With the growth of 5G, Internet of Things (IoT), edge computing and cloud computing technologies, the infrastructure (compute and network) available to emerging applications (AR/VR, autonomous driving, industry 4.0, etc.) has become quite complex. There are multiple tiers of computing (IoT devices, near edge, far edge, cloud, etc.) that are connected with different types of networking technologies (LAN, LTE, 5G, MAN, WAN, etc.). Deployment and management of applications in such an environment is quite challenging. In this paper, we propose ROMA, which performs resource orchestration for microservices-based 5G applications in a dynamic, heterogeneous, multi-tiered compute and network fabric. We assume that only application-level requirements are known, and the detailed requirements of the individual microservices in the application are not specified. As part of our solution, ROMA identifies and leverages the coupling relationship between compute and network usage for various microservices and solves an optimization problem in order to appropriately identify how each microservice should be deployed in the complex, multi-tiered compute and network fabric, so that the end-to-end application requirements are optimally met.

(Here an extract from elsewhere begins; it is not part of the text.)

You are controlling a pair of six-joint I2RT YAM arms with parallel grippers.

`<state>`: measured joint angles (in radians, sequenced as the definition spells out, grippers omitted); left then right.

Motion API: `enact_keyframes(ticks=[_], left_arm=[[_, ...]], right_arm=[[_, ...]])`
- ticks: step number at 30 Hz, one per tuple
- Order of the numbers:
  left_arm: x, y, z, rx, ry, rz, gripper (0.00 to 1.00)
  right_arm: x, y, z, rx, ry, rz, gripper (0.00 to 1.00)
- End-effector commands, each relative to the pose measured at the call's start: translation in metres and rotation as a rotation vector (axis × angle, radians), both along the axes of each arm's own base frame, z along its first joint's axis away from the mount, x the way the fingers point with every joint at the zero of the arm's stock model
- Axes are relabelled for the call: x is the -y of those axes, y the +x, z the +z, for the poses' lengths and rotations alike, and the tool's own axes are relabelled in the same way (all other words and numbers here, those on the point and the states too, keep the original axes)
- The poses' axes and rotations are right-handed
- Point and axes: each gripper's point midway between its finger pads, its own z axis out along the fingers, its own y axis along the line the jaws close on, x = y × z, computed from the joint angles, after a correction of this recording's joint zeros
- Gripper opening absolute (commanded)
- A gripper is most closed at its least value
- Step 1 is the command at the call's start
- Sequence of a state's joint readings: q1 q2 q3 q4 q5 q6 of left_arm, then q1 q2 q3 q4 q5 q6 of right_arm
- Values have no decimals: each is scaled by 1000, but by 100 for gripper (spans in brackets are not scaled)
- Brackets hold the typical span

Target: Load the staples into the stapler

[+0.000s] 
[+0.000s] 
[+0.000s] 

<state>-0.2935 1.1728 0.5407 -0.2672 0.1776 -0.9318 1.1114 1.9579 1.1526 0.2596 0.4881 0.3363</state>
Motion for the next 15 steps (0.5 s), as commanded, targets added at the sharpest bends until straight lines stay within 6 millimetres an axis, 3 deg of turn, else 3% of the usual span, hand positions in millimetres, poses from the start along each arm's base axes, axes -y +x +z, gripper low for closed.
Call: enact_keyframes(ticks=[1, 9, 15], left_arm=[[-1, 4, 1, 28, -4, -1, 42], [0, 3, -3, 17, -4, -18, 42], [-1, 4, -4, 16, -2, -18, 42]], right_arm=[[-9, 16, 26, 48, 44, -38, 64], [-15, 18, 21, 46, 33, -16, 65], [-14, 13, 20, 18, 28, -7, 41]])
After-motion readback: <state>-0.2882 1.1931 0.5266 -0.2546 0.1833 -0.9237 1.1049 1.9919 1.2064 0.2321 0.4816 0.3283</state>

We implemented two real-world 5G applications in video surveillance and intelligent transportation system (ITS) domains. Through extensive experiments, we show that ROMA is able to save up to 90%, 55% and 44% compute and up to 80%, 95% and 75% network bandwidth for the surveillance (watchlist) and transportation application (person and car detection), respectively. This improvement is achieved while honoring the application performance requirements, and it is over an alternative scheme that employs a static and overprovisioned resource allocation strategy by ignoring the resource coupling relationships.

ECO: Edge-Cloud Optimization of 5G applications

Centralized cloud computing with 100+ milliseconds network latencies cannot meet the tens of milliseconds to sub-millisecond response times required for emerging 5G applications like autonomous driving, smart manufacturing, tactile internet, and augmented or virtual reality. We describe a new, dynamic runtime that enables such applications to make effective use of a 5G network, computing at the edge of this network, and resources in the centralized cloud, at all times. Our runtime continuously monitors the interaction among the microservices, estimates the data produced and exchanged among the microservices, and uses a novel graph min-cut algorithm to dynamically map the microservices to the edge or the cloud to satisfy application-specific response times. Our runtime also handles temporary network partitions, and maintains data consistency across the distributed fabric by using microservice proxies to reduce WAN bandwidth by an order of magnitude, all in an application-specific manner by leveraging knowledge about the application’s functions, latency-critical pipelines and intermediate data. We illustrate the use of our runtime by successfully mapping two complex, representative real-world video analytics applications to the AWS/Verizon Wavelength edge-cloud architecture, and improving application response times by 2x when compared with a static edge-cloud implementation.